◆ Exercise description
Every line between the one containing "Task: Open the" and the last line of the data, both included, is to be set down exactly, and pictures are to be omitted.

===== Task inputs =====

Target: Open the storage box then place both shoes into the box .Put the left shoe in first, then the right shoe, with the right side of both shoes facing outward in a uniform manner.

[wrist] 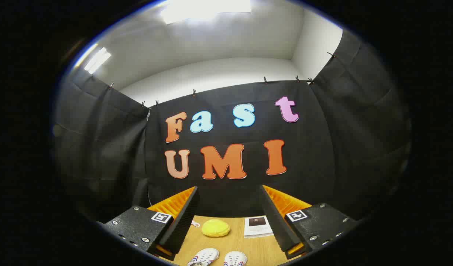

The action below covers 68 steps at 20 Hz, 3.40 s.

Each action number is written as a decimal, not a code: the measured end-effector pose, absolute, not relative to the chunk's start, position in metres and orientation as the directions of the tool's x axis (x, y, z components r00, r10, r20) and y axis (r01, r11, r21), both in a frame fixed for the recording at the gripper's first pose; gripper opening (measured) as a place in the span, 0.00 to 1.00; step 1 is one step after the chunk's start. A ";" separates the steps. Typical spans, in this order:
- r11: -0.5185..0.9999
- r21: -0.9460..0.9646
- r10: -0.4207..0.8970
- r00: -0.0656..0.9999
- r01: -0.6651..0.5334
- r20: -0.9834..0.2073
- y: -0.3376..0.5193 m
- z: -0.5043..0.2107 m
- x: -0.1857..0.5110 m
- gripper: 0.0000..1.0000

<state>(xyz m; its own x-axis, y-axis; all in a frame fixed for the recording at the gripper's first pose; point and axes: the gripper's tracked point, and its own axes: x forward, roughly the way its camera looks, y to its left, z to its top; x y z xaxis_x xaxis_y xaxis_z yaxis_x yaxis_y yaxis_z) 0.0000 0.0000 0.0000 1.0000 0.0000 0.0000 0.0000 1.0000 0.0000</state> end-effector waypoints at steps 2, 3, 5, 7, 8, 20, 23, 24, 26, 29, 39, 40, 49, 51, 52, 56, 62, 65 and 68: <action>1.000 0.004 0.010 1.000 -0.010 -0.004 0.004 -0.002 0.000 0.97; 1.000 0.007 0.017 1.000 -0.017 -0.006 0.005 -0.002 -0.001 0.97; 1.000 0.010 0.026 1.000 -0.026 -0.002 0.008 -0.001 -0.003 0.97; 1.000 0.010 0.027 1.000 -0.027 0.004 0.010 0.000 -0.003 0.97; 1.000 0.009 0.030 1.000 -0.030 0.006 0.011 0.000 -0.004 0.97; 0.998 0.023 0.065 0.998 -0.065 -0.019 0.028 -0.011 -0.002 0.97; 0.995 0.041 0.091 0.995 -0.089 -0.046 0.036 -0.022 0.000 0.97; 0.993 0.052 0.106 0.993 -0.103 -0.056 0.041 -0.027 0.001 0.97; 0.989 0.074 0.136 0.988 -0.131 -0.073 0.050 -0.036 0.004 0.97; 0.976 0.115 0.199 0.973 -0.186 -0.115 0.071 -0.059 0.010 0.97; 0.874 0.351 0.461 0.805 -0.337 -0.374 0.165 -0.175 0.022 0.98; 0.856 0.392 0.489 0.771 -0.336 -0.408 0.174 -0.192 0.023 0.98; 0.665 0.729 0.709 0.443 -0.162 -0.548 0.249 -0.306 0.007 0.97; 0.632 0.767 0.730 0.415 -0.111 -0.543 0.259 -0.323 0.008 0.97; 0.615 0.783 0.741 0.407 -0.092 -0.534 0.263 -0.330 0.009 0.97; 0.566 0.823 0.769 0.390 -0.046 -0.507 0.273 -0.350 0.010 0.97; 0.458 0.886 0.823 0.343 0.067 -0.452 0.290 -0.375 0.000 0.97; 0.403 0.909 0.840 0.353 0.102 -0.412 0.295 -0.378 0.003 0.97; 0.334 0.938 0.858 0.383 0.092 -0.343 0.292 -0.367 0.007 0.95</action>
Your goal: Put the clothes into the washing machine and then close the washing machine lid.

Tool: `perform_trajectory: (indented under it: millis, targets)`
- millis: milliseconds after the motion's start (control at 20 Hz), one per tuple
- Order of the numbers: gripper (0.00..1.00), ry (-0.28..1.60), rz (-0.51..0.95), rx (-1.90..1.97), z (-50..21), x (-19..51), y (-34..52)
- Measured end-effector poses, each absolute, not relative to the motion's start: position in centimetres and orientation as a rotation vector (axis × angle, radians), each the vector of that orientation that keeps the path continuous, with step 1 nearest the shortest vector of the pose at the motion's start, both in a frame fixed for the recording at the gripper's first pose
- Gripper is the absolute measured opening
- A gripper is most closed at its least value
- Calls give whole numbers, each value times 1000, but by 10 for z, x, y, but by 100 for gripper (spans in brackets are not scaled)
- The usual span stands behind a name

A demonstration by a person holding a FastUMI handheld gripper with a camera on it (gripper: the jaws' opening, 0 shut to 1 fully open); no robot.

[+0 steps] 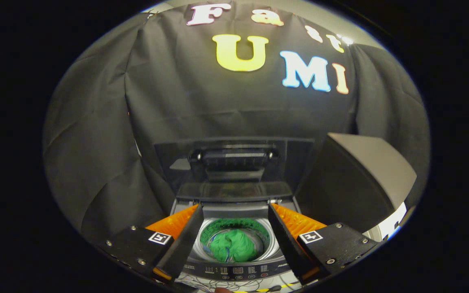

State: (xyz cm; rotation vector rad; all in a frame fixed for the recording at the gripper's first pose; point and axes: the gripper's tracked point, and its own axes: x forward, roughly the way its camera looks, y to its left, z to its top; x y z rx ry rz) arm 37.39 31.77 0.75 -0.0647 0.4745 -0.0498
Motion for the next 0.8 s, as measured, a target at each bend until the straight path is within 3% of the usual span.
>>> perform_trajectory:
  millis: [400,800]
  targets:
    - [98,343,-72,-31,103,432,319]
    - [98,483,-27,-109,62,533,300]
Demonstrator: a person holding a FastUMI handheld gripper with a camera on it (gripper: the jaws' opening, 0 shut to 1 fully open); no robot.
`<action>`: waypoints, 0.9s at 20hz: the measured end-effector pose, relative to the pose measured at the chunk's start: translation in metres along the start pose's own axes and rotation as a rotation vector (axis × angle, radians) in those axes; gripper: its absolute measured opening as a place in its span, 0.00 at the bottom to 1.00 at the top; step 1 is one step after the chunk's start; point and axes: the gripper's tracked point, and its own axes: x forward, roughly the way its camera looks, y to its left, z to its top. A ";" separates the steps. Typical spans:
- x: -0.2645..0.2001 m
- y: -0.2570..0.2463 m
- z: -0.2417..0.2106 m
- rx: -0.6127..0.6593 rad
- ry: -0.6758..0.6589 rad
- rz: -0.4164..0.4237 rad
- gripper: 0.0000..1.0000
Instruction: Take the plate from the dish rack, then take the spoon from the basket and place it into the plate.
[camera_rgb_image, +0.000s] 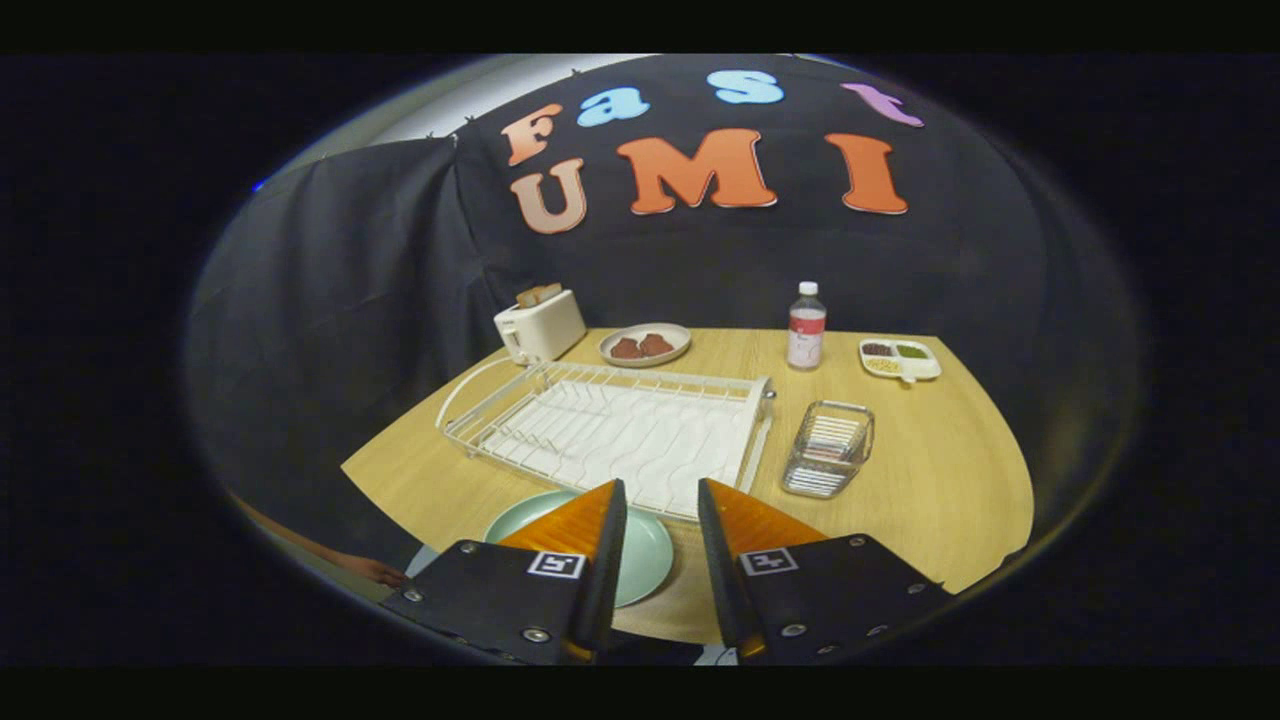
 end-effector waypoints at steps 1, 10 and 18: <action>-0.005 -0.003 0.018 0.001 -0.041 -0.011 0.45; -0.049 -0.029 0.144 -0.023 -0.360 -0.115 0.84; -0.066 -0.042 0.190 -0.030 -0.477 -0.165 0.93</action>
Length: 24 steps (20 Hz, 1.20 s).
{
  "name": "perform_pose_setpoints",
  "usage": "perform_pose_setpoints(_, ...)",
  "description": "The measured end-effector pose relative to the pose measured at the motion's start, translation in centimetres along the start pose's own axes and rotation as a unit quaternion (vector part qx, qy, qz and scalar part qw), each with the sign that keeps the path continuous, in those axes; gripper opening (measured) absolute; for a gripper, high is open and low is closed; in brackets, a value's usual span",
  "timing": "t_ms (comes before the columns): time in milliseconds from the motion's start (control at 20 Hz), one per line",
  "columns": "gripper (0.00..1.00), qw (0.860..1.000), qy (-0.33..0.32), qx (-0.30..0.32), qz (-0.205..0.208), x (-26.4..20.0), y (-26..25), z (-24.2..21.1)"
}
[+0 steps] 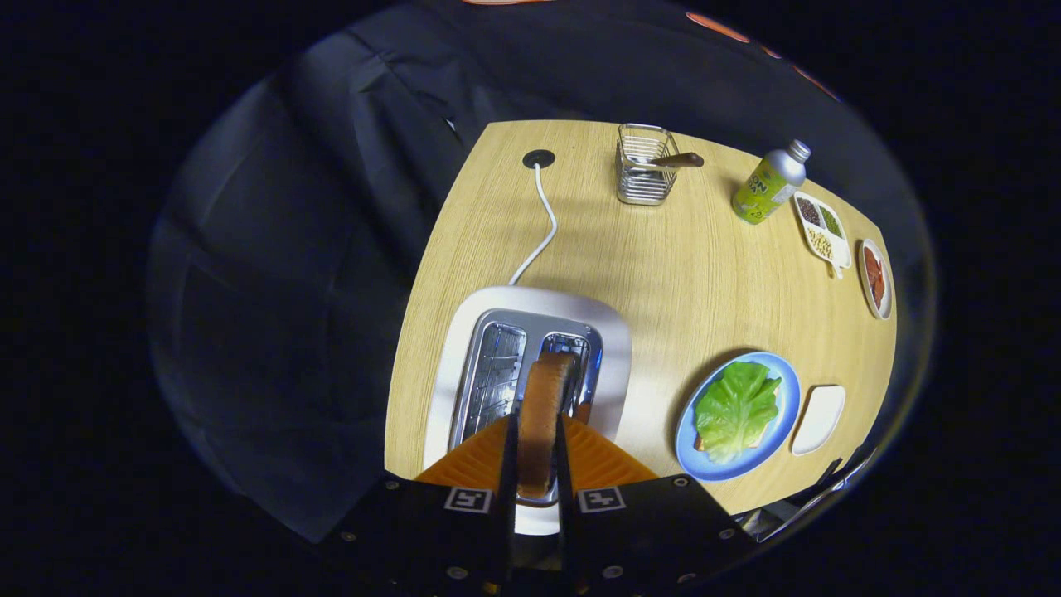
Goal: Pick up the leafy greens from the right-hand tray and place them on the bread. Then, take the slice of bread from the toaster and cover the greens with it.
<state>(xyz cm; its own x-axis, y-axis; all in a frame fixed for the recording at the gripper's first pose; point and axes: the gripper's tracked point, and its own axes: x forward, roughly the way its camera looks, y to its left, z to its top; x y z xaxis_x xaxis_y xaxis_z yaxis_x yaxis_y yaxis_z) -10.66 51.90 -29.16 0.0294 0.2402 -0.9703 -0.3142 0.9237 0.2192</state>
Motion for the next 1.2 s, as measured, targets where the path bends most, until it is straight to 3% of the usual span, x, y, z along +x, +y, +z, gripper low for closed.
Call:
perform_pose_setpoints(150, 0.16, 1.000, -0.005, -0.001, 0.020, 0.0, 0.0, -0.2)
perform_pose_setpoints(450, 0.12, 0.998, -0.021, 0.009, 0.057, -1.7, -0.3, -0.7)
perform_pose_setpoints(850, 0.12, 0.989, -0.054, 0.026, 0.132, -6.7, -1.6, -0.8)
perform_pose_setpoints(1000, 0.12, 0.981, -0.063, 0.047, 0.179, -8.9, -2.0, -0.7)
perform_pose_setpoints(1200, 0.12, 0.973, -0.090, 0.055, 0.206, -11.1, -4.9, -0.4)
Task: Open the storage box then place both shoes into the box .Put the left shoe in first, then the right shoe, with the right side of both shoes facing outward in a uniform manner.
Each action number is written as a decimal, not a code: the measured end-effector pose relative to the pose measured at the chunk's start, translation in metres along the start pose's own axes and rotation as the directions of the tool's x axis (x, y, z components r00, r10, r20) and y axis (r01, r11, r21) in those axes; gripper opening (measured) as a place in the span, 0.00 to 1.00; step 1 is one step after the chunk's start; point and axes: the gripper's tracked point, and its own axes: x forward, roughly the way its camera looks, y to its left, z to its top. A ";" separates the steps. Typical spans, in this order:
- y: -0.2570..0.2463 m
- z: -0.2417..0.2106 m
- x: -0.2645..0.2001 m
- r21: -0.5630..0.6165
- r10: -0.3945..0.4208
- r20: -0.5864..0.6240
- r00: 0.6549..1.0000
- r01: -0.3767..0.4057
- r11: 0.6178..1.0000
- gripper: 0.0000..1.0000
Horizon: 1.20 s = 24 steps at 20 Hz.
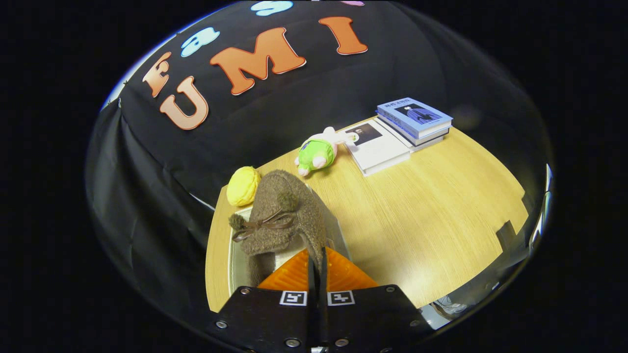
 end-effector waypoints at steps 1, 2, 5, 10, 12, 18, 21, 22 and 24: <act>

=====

◆ Result of this exercise
Task: Open the storage box then place both shoes into the box .Put the left shoe in first, then the right shoe, with the right side of both shoes facing outward in a uniform manner.
Each action number is written as a decimal, not a code: the measured end-effector pose relative to the pose measured at the chunk's start, translation in metres along the start pose's own axes and rotation as the directions of the tool's x axis (x, y, z components r00, r10, r20) and y axis (r01, r11, r21) in those axes; gripper opening (measured) as a place in the span, 0.00 to 1.00; step 1 is one step after the chunk's start; point and axes: the gripper's tracked point, and its own axes: x forward, roughly the way its camera looks, y to its left, z to its top. A ";" separates the steps. Typical spans, in this order:
- y: -0.2570..0.2463 m
- z: -0.2417..0.2106 m
- x: -0.2645..0.2001 m
- r21: -0.5630..0.6165
- r10: -0.3945..0.4208
- r20: -0.5864..0.6240
- r00: 0.6549..1.0000
- r01: -0.3767..0.4057
- r11: 0.6178..1.0000
- gripper: 0.0000..1.0000
Horizon: 1.20 s = 24 steps at 20 Hz.
 end-effector waypoints at steps 1, 2, 5, 10, 12, 18, 21, 22 and 24: <act>

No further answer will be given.